What Are Some Promising Solutions? 

Most hedge funds use considerable amounts of diverse data. Once you have the data, cleaning and aggregating the data into a usable format presents a significant challenge within most hedge funds.

Often, the most instinctive solution is a short-term fix, which includes adding more people to the operations or investment team to focus on cleaning the data. At Cognivo, we are taking two approaches to help hedge funds address this challenge for the long-term. 

Approach #1 – Building on Top of Your Current Microsoft Excel Reliant Set up 

Microsoft Excel is not going anywhere, and hedge funds will continue to use Microsoft Excel as one of their primary tools, due to the familiarity and comfort level that users have with it.

Hedge funds on a growth trajectory, realize that they need to introduce more advanced and creative solutions in addition to Microsoft Excel, to minimize operational cost and risk. It is imperative to employ solutions that ensure your raw data is accurate and reliable. This elicits confidence in the knowledge gleaned from the data, ensuring it’s an asset and not a long-term liability.

In this approach, we utilize proprietary methods, software, and tools that we have developed over the years. These tools are built on top of your current Microsoft Excel datasets, allowing us to extend Microsoft Excel, and provide more advanced visual analytics, dashboards, and reporting, while utilizing your current Microsoft Excel workbooks, CSV files, emails, and other data sources.

Realizing the substantial value inherent in integrating highly customized business intelligence solutions, with your current Microsoft Excel set up, to support your stores of data, will eliminate inefficient processes and minimize the frustration your operation team experiences. In turn, this approach makes it much easier to manipulate, analyze, and summarize data, for reporting to the investment management team, compliance reporting, as well as investor reporting.

Approach #2 – Cleaning, Aggregation & Centralization of Your Internal Fund Data

In this approach, we develop a comprehensive data-driven strategy for your specific fund, based on your exact needs. 

We start by discussing and understanding your current data strategy. Then, we take an inventory of the current data assets, sources (both structured and unstructured data), what systems, processes, and reports that use the available data. Once that is done, we clean, normalize, and aggregate your fund data into a highly robust relational data warehouse.

Relational databases prevent data integrity violations through the adoption of database security policies that restrict data modifications to the data used for reporting. Database auditing features allow the ability to check if any unauthorized modifications have been performed on the data being analyzed. Using a database will ensure data validity, consistency, and prevent the unintentional loss of data.

A Robust Data-Driven Strategy is Vital to Your Hedge Fund’s Success 

While data is abundant and inexpensive to store, it will be a burden and put you at a disadvantage if it is not clean, correct, and readily available in a usable format. There is no getting around the critical process of ensuring you have clean data.
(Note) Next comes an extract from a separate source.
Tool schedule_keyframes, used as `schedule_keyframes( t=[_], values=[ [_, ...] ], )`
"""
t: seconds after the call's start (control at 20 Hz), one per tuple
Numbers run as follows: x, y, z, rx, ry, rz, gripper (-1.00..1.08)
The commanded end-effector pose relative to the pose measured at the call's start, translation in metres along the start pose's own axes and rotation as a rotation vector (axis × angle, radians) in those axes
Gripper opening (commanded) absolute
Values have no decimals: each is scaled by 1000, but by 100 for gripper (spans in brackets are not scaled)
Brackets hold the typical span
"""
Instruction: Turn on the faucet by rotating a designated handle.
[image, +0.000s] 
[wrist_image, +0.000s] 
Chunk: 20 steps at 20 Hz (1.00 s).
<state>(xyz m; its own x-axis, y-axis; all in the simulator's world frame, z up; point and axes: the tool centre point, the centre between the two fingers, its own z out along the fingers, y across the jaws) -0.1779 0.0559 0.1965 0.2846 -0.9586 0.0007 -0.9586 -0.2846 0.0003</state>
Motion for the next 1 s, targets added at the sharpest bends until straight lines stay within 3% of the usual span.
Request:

Therefore, modernizing your processes is a necessary investment if you want your data to be an asset and not a liability.

While investment firms understand the importance of analyzing data and data quality, data aggregation is often overlooked when developing a data strategy. This, in turn, wastes time and resources, while hindering their ability to mitigate risk. 

Implementing a data aggregation solution can help enhance your data analysis and reporting capabilities, by adding features like real-time P/L, drill-downs, interactive charts, and one-click export to multiple formats for sharing. Over and over, we see that automating critical manual processes improves the fund’s ROI, as it frees up time to focus on the analytics process.

As the investment management industry becomes more data-driven, it is crucial for hedge funds to have strong data plans in place that guarantee data retrieved is clean and ensures analysts can turn it into reliable insights in an efficient manner.

We hope this article helps you formulate your thoughts as you think through your hedge fund’s data strategy and challenges in the coming year.